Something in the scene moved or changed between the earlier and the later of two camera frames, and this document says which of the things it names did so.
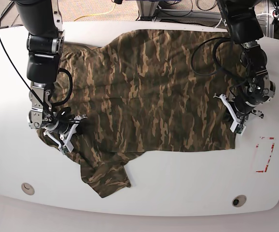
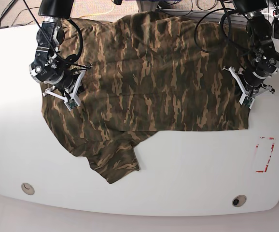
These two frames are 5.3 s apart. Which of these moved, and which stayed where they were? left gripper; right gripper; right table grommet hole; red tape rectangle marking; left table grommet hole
Moved: left gripper; right gripper
Stayed: red tape rectangle marking; left table grommet hole; right table grommet hole
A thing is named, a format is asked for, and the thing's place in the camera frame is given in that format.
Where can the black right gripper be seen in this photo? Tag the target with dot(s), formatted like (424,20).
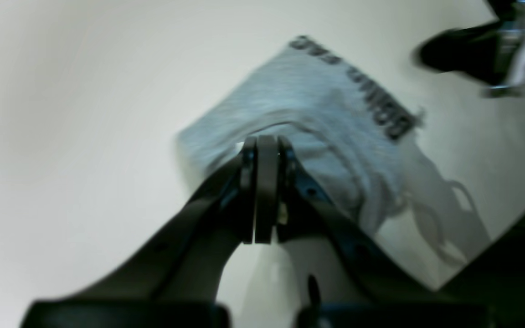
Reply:
(488,53)

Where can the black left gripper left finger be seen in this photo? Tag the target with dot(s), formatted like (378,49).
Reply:
(172,280)

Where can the grey T-shirt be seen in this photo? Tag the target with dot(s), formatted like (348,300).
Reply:
(343,126)

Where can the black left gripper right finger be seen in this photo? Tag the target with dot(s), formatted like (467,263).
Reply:
(347,281)

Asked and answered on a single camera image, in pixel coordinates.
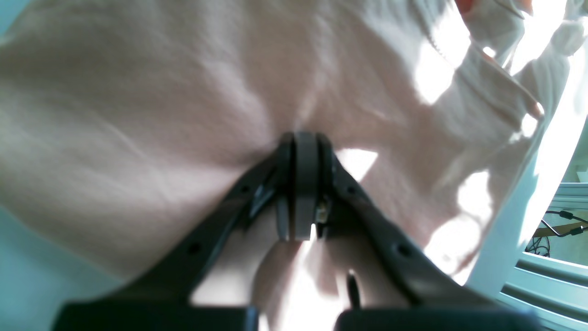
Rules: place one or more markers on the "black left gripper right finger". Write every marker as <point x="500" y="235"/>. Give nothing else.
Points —
<point x="414" y="294"/>

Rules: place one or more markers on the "aluminium frame rail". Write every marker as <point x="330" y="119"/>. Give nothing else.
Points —
<point x="535" y="256"/>

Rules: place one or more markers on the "salmon pink T-shirt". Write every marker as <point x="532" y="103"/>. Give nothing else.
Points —
<point x="125" y="123"/>

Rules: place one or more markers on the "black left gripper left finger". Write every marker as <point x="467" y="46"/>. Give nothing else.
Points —
<point x="159" y="300"/>

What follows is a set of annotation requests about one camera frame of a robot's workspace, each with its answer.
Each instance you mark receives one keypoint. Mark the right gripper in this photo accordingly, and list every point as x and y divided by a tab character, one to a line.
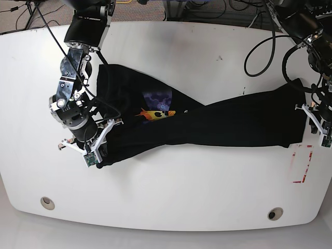
88	131

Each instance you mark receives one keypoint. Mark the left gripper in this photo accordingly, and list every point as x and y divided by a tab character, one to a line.
317	123

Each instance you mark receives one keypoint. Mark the black graphic t-shirt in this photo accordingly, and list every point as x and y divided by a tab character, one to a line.
155	114

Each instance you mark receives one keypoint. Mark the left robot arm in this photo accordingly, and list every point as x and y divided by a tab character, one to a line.
308	24

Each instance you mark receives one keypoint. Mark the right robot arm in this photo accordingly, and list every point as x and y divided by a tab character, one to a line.
88	116

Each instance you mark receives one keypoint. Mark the red tape rectangle marking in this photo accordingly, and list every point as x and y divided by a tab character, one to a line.
300	163

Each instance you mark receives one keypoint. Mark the right table grommet hole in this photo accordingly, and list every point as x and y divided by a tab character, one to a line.
275	214

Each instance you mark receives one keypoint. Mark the table grommet hole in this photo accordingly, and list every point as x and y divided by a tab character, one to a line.
275	214
47	203

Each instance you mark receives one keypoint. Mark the left table grommet hole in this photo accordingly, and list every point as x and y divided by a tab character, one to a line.
47	203

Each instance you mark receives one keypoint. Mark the black tripod stand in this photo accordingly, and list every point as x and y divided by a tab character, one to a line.
31	8

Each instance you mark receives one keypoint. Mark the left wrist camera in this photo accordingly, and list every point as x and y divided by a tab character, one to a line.
326	141

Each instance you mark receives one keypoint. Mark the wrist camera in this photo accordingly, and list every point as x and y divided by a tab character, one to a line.
92	158
326	141

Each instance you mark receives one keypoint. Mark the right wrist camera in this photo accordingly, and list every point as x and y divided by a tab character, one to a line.
92	158

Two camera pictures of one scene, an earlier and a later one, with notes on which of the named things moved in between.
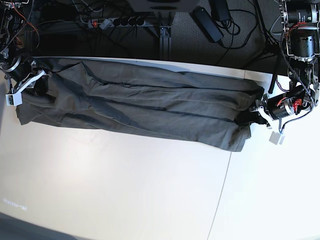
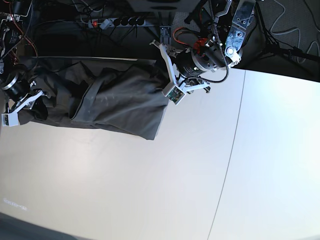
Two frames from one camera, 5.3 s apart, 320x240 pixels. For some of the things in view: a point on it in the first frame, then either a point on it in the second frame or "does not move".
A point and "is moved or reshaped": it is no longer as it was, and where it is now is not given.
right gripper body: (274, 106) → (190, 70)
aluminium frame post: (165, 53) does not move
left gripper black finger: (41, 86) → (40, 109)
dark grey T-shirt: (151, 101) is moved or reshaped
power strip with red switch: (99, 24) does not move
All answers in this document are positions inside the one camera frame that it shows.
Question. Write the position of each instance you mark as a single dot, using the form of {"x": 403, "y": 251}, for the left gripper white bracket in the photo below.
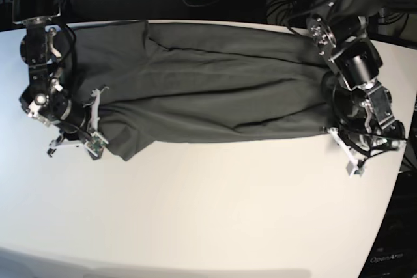
{"x": 359, "y": 145}

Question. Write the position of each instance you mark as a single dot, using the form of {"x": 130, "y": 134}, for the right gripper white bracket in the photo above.
{"x": 76, "y": 121}

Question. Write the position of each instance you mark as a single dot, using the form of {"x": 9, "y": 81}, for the grey T-shirt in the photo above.
{"x": 200, "y": 83}

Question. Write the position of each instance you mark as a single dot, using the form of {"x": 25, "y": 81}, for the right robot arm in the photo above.
{"x": 47, "y": 98}

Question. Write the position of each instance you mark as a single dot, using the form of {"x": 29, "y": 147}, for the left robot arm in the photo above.
{"x": 366, "y": 126}

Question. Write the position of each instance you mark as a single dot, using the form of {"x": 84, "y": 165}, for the black OpenArm box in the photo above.
{"x": 394, "y": 251}

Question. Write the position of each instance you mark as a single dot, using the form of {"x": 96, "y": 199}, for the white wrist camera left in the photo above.
{"x": 355, "y": 168}

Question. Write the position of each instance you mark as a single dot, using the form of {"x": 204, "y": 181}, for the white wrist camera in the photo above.
{"x": 96, "y": 145}
{"x": 355, "y": 168}

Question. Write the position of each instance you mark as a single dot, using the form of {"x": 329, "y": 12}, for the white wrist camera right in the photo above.
{"x": 96, "y": 145}

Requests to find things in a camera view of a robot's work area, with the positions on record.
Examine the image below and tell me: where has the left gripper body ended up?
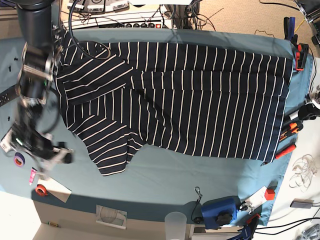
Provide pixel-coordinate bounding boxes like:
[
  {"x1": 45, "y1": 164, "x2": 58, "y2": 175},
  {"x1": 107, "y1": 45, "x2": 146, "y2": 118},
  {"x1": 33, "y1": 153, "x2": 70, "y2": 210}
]
[{"x1": 306, "y1": 85, "x2": 320, "y2": 109}]

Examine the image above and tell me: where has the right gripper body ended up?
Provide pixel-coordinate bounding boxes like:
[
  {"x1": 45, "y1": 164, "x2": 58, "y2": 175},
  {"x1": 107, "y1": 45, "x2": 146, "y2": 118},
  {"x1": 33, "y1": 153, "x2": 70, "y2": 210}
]
[{"x1": 32, "y1": 141, "x2": 74, "y2": 180}]

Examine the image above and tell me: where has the navy white striped t-shirt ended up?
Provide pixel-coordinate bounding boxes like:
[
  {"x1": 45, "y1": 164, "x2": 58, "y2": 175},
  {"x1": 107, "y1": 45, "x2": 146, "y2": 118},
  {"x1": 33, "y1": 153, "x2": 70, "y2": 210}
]
[{"x1": 55, "y1": 32, "x2": 293, "y2": 176}]

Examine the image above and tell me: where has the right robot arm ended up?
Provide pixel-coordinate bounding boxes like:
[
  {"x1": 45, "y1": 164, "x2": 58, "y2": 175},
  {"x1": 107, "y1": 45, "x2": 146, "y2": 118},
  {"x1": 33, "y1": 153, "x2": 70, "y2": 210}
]
[{"x1": 5, "y1": 0, "x2": 73, "y2": 180}]

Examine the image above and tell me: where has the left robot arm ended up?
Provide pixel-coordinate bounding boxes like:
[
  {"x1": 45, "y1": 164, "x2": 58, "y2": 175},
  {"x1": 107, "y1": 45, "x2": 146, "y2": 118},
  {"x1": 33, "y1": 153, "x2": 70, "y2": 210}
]
[{"x1": 293, "y1": 0, "x2": 320, "y2": 121}]

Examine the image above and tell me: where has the pink glue tube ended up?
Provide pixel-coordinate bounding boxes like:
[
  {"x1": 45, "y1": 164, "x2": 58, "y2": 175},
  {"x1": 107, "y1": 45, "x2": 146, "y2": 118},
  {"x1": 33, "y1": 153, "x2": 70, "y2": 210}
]
[{"x1": 29, "y1": 167, "x2": 37, "y2": 186}]

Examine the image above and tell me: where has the black white marker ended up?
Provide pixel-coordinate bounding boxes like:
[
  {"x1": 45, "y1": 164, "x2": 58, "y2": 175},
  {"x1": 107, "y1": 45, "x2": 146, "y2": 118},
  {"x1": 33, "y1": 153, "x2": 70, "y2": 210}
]
[{"x1": 283, "y1": 110, "x2": 299, "y2": 123}]

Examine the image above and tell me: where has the orange black utility knife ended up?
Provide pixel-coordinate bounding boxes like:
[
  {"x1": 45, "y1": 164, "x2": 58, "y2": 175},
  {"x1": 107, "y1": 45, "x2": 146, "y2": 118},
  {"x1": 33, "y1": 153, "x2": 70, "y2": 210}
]
[{"x1": 279, "y1": 121, "x2": 304, "y2": 142}]

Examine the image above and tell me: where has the purple tape roll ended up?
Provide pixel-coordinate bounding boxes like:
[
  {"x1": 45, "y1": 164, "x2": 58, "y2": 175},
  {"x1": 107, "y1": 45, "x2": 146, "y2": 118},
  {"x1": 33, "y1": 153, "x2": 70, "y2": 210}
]
[{"x1": 13, "y1": 152, "x2": 26, "y2": 167}]

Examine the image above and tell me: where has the orange tape roll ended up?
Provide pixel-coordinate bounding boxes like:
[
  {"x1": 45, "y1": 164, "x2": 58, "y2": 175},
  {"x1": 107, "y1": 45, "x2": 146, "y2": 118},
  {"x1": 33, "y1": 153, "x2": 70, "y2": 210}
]
[{"x1": 35, "y1": 184, "x2": 48, "y2": 197}]

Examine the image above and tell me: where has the white paper sheet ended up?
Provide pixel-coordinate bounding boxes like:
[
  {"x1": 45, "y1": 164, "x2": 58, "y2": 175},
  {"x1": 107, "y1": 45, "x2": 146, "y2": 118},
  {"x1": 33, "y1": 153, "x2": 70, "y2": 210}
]
[{"x1": 37, "y1": 177, "x2": 72, "y2": 203}]

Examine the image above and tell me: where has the orange black clamp tool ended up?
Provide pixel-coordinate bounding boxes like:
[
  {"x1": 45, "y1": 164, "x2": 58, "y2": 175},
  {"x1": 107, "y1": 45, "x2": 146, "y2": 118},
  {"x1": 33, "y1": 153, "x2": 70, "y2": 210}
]
[{"x1": 295, "y1": 43, "x2": 309, "y2": 71}]

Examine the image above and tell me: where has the orange black screwdriver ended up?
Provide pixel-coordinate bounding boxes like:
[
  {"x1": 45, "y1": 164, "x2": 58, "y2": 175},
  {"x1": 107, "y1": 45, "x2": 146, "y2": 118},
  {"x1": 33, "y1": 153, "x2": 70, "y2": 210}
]
[{"x1": 260, "y1": 144, "x2": 297, "y2": 167}]

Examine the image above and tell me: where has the bundle of white zip ties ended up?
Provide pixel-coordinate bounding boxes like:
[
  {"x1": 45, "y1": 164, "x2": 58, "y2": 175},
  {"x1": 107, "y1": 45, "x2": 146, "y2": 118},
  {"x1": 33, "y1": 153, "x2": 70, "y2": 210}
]
[{"x1": 289, "y1": 154, "x2": 320, "y2": 193}]

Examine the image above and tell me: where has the black remote control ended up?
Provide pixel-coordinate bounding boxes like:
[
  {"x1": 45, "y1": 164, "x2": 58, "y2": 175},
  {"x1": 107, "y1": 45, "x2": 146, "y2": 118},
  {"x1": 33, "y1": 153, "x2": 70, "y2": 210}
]
[{"x1": 0, "y1": 85, "x2": 19, "y2": 107}]

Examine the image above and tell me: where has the printed diagram paper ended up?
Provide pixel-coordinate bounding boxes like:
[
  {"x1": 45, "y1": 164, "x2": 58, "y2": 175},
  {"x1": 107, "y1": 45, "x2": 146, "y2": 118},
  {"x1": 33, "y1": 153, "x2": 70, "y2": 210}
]
[{"x1": 95, "y1": 205, "x2": 128, "y2": 230}]

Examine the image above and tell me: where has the grey flat adapter box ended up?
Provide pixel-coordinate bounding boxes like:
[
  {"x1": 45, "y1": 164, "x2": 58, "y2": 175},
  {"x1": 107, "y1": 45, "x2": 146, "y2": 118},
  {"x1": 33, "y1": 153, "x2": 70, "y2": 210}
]
[{"x1": 290, "y1": 199, "x2": 314, "y2": 209}]

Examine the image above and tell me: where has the teal table cloth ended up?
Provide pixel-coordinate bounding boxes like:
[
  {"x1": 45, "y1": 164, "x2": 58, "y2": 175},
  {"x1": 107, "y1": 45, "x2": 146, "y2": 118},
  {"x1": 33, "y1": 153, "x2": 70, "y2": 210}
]
[{"x1": 0, "y1": 27, "x2": 314, "y2": 228}]

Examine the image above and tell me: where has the blue red bar clamp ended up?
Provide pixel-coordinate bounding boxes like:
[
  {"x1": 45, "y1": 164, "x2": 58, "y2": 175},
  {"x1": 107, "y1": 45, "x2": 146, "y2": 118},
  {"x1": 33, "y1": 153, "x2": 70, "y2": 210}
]
[{"x1": 228, "y1": 213, "x2": 261, "y2": 240}]

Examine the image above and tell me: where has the blue clamp with knob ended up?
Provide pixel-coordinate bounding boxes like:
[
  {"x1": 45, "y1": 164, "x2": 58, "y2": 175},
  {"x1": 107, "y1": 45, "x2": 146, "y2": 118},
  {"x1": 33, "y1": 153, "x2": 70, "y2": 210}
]
[{"x1": 201, "y1": 198, "x2": 238, "y2": 230}]

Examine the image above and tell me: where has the translucent plastic cup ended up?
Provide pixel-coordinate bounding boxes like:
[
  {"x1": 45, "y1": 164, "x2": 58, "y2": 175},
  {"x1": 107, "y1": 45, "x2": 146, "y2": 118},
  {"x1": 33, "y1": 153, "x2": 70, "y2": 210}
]
[{"x1": 164, "y1": 211, "x2": 187, "y2": 240}]

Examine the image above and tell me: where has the white power strip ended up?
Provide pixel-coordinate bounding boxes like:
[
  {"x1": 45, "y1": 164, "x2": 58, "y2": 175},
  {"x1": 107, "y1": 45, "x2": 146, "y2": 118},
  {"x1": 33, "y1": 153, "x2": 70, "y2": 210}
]
[{"x1": 71, "y1": 11, "x2": 173, "y2": 29}]

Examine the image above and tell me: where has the blue handled spring clamp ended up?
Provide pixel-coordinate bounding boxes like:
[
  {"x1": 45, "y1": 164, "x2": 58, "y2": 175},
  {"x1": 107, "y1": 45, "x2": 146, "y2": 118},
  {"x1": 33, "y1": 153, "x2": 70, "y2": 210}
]
[{"x1": 283, "y1": 17, "x2": 298, "y2": 44}]

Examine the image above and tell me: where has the silver carabiner with cord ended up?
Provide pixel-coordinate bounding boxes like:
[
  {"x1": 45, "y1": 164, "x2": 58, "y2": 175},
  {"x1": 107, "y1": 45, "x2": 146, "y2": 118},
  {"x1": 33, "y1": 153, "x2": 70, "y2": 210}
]
[{"x1": 191, "y1": 186, "x2": 203, "y2": 224}]

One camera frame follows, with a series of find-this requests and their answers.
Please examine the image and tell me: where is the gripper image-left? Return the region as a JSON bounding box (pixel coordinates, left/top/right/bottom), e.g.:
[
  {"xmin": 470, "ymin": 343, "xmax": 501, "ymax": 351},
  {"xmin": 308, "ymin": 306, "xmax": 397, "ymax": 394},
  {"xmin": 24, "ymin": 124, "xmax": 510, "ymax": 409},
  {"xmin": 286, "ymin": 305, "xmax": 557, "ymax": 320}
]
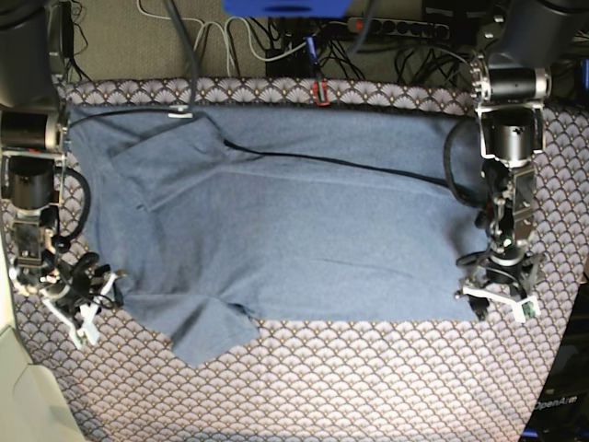
[{"xmin": 9, "ymin": 251, "xmax": 113, "ymax": 318}]

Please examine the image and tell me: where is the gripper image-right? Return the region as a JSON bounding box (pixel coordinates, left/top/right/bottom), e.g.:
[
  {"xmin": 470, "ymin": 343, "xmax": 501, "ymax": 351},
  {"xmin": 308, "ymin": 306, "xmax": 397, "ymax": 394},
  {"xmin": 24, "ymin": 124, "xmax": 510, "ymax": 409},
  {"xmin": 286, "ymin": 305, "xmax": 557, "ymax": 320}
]
[{"xmin": 457, "ymin": 250, "xmax": 543, "ymax": 321}]

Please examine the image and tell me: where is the blue grey T-shirt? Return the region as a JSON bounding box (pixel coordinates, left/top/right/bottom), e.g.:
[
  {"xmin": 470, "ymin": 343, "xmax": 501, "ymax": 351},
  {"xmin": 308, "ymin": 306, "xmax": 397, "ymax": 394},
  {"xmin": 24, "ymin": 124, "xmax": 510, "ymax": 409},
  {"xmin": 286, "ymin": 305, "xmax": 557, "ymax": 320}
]
[{"xmin": 69, "ymin": 106, "xmax": 486, "ymax": 366}]

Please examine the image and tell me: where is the black OpenArm base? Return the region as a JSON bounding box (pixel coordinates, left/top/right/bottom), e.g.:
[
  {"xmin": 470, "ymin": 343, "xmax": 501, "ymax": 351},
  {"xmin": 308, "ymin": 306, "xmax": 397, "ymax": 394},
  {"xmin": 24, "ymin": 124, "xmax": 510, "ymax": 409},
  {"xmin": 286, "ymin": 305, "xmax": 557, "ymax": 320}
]
[{"xmin": 520, "ymin": 281, "xmax": 588, "ymax": 441}]

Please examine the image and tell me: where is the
+++++
• [TASK OBJECTIVE]: Where does the word "given" occur in the data? Copy every line that has it.

• [EXERCISE OUTPUT]:
A thing is named, a format is asked for, and the thing's place in the camera frame is given in that format.
A point and "is moved or reshaped": it is no longer as it was, and where it is now is not given.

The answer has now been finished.